3107   11:07 صباحاً   date: 3-1-2016
Author : J. L. Holton
Book or Source : J. Cell Sci. 97, 239–246
Page and Part :

Desmosomes, Desmocollin, Desmoglein, and Desmoplakin

 

Desmosomes are punctate, adhesive intercellular cell junctions that bind cells together and provide membrane anchoring points for the intermediate-filament cytoskeleton (Fig. 1). They are circular membrane domains of up to 0.5 µm in diameter. The intercellular material, or desmoglea, has a highly organized ultrastructure consisting of an electron-dense midline that is bridged to the plasma membranes of the adhering cells across a distance of ~30 nm. Close to the cytoplasmic faces of the plasma membranes are dense outer plaques, the most consistent and easily recognizable feature of these junctions, approximately 20 nm in thickness. At about 50 nm from the plasma membranes are less dense inner plaques that appear to associate with the intermediate filaments. Thus the total thickness of a desmosome from one inner plaque to the other is approximately 130 nm. The desmosomes may be thought of as the “scaffold couplings” that link the intermediate filament cytoskeleton throughout a tissue. Widely distributed, desmosomes are especially abundant in stratified epithelia, where strong intercellular adhesion is required to resist external friction. They are present in almost all epithelia, but also in cardiac muscle, the arachnoid and pia of the meninges, and the follicular dendritic cells of the lymphoid system.

Figure 1. An electron micrograph of a desmosome from mouse tongue epithelium, showing the midline (ml), the outer and inner plaques (op and ip), and the intermediate filament (if) or tonofilament.

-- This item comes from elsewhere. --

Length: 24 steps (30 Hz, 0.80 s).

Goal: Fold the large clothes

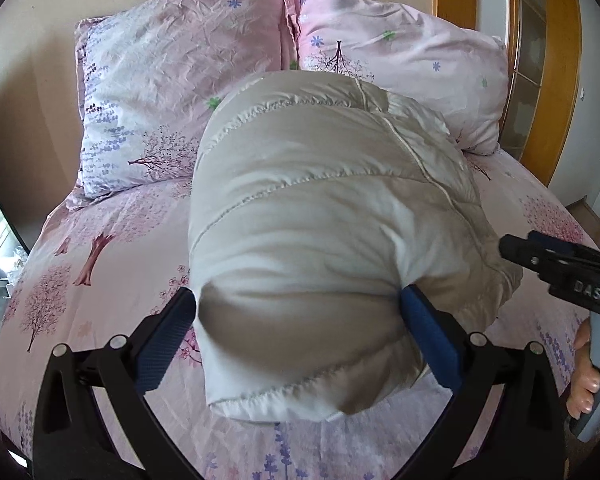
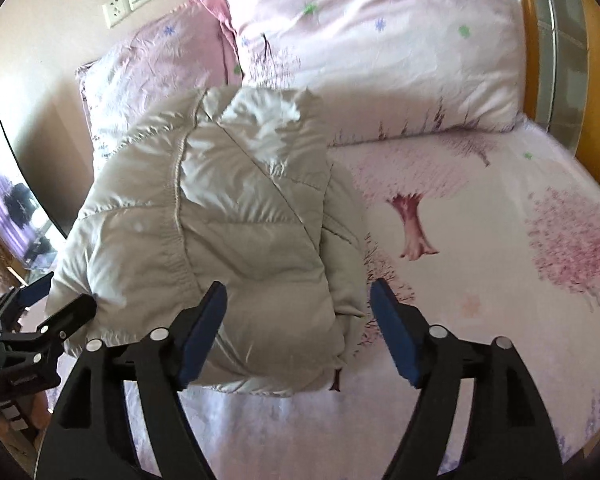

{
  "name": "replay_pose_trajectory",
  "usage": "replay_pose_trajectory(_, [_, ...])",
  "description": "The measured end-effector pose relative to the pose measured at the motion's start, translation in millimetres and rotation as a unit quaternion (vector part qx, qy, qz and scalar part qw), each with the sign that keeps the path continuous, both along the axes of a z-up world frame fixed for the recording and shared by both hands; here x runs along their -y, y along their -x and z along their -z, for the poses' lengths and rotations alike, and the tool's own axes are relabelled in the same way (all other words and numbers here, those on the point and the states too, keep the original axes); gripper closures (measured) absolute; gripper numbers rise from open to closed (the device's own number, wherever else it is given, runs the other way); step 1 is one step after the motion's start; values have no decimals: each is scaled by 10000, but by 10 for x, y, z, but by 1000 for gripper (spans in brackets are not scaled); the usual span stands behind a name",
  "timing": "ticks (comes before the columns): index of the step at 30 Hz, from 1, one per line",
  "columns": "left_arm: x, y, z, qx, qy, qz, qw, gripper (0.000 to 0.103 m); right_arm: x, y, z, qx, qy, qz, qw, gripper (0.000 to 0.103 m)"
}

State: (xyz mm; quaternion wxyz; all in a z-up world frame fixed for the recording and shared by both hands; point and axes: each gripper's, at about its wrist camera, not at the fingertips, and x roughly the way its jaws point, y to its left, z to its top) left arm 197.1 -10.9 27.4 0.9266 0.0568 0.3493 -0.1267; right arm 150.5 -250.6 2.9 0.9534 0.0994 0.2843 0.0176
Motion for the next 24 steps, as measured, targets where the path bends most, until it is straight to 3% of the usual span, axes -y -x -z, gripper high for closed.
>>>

Desmosomes are macromolecular complexes consisting of at least six interacting proteins (Fig. 2).  Their adhesion molecules are the desmocollins and desmogleins, members of the cadherin family of calcium-dependent cell adhesion molecules (1, 2). These transmembrane proteins have their extracellular domains in the desmoglea and their cytoplasmic domains in the dense outer plaques. The outer plaque contains two proteins that are members of the armadillo family named after the Drosophila segment polarity signaling gene. These are plakoglobin (3), also known as g-catenin and present in other intercellular junctions, and plakophilin (4). The outer and inner plaques are bridged by the plakin family member desmoplakin (5), which mediates interaction between the adhesive domain and the intermediate filaments. The most recently discovered desmosomal components are the two plakin family members, envoplakin (6) and periplakin (7), which although not exclusively epidermal, appear to be involved in cornified envelope formation. 

Figure 2. Diagram showing the major principle molecular components of the desmosome and their location within its structure. The diagram shows one-half of a demosome from the midline (ml) in the intercellular space, through the plasma membrane (pm) and the outer plaque (op), to the inner plaque (ip) and the intermediate filaments. The numbers at the bottom represent distances in nanometers from the plasma membrane. The amino-terminus (n) and the carboxy-terminus (c) of each component is indicated. The positions of these have been mapped by immuno-gold labeling with domain-specific antibodies and electron microscopy (unpublished observations). The components are: DP, desmoplakin; Dsc a, desmocollin “a” form; Dsc b, desmocollin “b” form; Dsg, desmoglein; PG, plakoglobin; PP, plakophilin.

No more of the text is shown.